Lymphangiosarcoma following mastectomy.

This study reviews 16 cases of lymphangiosarcoma of the upper extremity after mastectomy for breast cancer (Stewart-Treves syndrome) was done at the author's institution from 1970 to 1992. Lymphangiosarcoma was diagnosed an average of 10.6 years (range, 5.6-18 years) after the diagnosis of breast cancer. Presenting signs included a bruise (6 patients); increased swelling (4); a red, raised lesion (2); a palpable mass (2); a blister appearance (1); and a non-healing eschar with continual bleeding (1).

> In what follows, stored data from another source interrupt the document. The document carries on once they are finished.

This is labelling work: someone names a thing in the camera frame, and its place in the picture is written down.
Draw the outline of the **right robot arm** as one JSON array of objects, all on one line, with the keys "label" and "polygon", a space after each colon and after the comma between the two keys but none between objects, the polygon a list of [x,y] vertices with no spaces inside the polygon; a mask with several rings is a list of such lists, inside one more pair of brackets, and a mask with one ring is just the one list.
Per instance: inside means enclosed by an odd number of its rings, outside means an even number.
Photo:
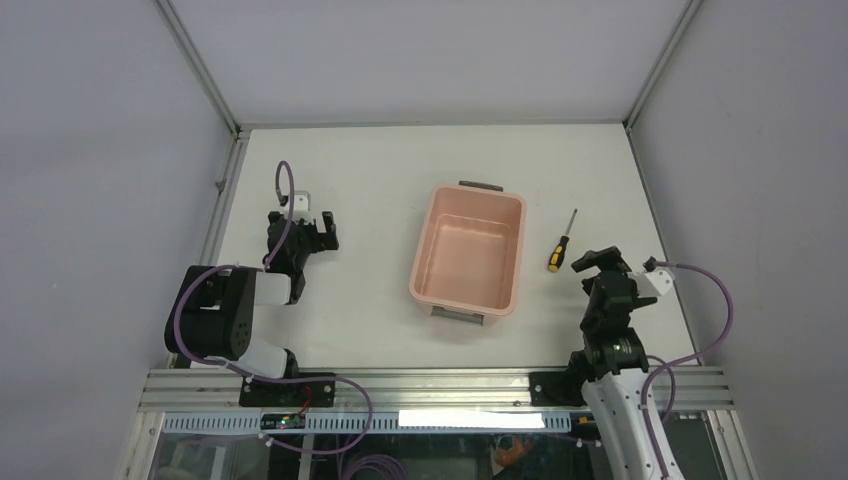
[{"label": "right robot arm", "polygon": [[589,407],[616,479],[681,479],[657,408],[648,355],[632,313],[671,291],[663,270],[634,272],[615,247],[589,250],[571,268],[598,272],[581,281],[588,303],[580,322],[583,348],[570,365],[576,387]]}]

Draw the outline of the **yellow black screwdriver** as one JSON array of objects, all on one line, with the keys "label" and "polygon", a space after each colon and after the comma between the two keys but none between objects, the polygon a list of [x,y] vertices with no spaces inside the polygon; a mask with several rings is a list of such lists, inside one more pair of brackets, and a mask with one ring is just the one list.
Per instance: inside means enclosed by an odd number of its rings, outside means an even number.
[{"label": "yellow black screwdriver", "polygon": [[548,263],[547,263],[547,268],[548,268],[549,272],[552,272],[552,273],[557,272],[562,267],[562,265],[564,263],[565,252],[566,252],[567,246],[570,242],[570,233],[571,233],[571,230],[572,230],[572,227],[573,227],[573,224],[574,224],[574,221],[576,219],[577,214],[578,214],[578,210],[574,209],[571,213],[571,216],[569,218],[569,222],[566,226],[564,233],[559,237],[558,243],[556,244],[556,246],[554,247],[554,249],[552,250],[552,252],[549,256],[549,260],[548,260]]}]

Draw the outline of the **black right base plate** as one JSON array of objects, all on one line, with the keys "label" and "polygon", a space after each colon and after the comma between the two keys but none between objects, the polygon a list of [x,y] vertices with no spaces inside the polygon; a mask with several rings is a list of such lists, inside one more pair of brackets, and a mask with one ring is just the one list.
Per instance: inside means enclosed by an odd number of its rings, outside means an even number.
[{"label": "black right base plate", "polygon": [[535,407],[584,407],[585,378],[576,370],[534,371],[528,374],[531,404]]}]

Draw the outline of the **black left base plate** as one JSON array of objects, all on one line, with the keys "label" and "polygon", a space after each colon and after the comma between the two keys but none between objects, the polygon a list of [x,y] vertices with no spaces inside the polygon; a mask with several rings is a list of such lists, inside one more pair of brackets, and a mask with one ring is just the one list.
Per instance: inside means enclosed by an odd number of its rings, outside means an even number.
[{"label": "black left base plate", "polygon": [[299,409],[309,407],[329,408],[335,403],[336,382],[324,380],[334,377],[332,372],[301,373],[298,383],[268,383],[253,380],[242,382],[238,405],[252,408]]}]

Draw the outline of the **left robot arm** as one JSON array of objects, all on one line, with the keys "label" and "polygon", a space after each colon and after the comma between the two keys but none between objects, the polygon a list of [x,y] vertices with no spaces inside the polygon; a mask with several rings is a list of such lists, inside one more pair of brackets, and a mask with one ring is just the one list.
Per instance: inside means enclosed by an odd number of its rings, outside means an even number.
[{"label": "left robot arm", "polygon": [[268,247],[275,256],[270,269],[216,269],[192,265],[166,322],[166,349],[208,366],[236,369],[257,379],[299,376],[295,354],[253,333],[257,306],[290,306],[306,286],[309,257],[339,249],[333,213],[321,213],[324,229],[309,214],[297,212],[289,222],[279,211],[268,215]]}]

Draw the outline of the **aluminium frame rail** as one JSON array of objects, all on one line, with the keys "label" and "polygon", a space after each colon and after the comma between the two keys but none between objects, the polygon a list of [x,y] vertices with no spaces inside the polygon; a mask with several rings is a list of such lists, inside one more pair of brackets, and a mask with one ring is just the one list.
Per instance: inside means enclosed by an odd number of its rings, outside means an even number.
[{"label": "aluminium frame rail", "polygon": [[[546,387],[530,382],[534,368],[339,369],[340,381],[313,396],[332,393],[332,410],[377,412],[406,409],[545,411],[556,405]],[[734,400],[719,367],[675,370],[678,412],[733,410]],[[241,376],[219,369],[153,369],[142,390],[141,412],[218,412],[239,408],[250,392]]]}]

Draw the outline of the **pink plastic bin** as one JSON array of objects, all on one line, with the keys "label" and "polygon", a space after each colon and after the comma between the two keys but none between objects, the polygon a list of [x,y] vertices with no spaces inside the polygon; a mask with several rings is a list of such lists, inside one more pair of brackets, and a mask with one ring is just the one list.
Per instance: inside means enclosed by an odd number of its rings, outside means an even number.
[{"label": "pink plastic bin", "polygon": [[460,181],[431,192],[408,283],[428,316],[486,326],[516,308],[527,204]]}]

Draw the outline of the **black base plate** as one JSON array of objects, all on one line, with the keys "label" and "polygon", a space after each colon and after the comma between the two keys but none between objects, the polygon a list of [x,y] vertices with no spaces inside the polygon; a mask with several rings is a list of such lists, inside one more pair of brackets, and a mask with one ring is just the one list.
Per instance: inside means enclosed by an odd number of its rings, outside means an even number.
[{"label": "black base plate", "polygon": [[531,404],[535,407],[584,407],[585,378],[576,370],[534,371],[528,374]]},{"label": "black base plate", "polygon": [[334,377],[332,372],[301,373],[298,383],[268,383],[253,380],[242,382],[238,405],[252,408],[299,409],[309,407],[329,408],[335,403],[336,382],[324,380]]}]

After biopsy, surgical treatment included forequarter amputation (8 patients), wide excision with grafting (5), and above-elbow amputation (1). Local recurrence of the lymphangiosarcoma occurred on the chest wall in 11 of the 16 patients after an average of 10.9 months. Metastasis occurred in 11 patients. (Metastasis occurred in 1 patient without local recurrence, and 1 patient with locally recurrent lymphangiosarcoma died of breast cancer before evidence of metastatic lymphangiosarcoma.) There are 2 long-term survivors who have lived 9.3 and 6 years, respectively, since the operation. One had been treated with a forequarter amputation and the other with wide excision. Early recognition and surgical treatment seem to offer the only chance for long-term survival.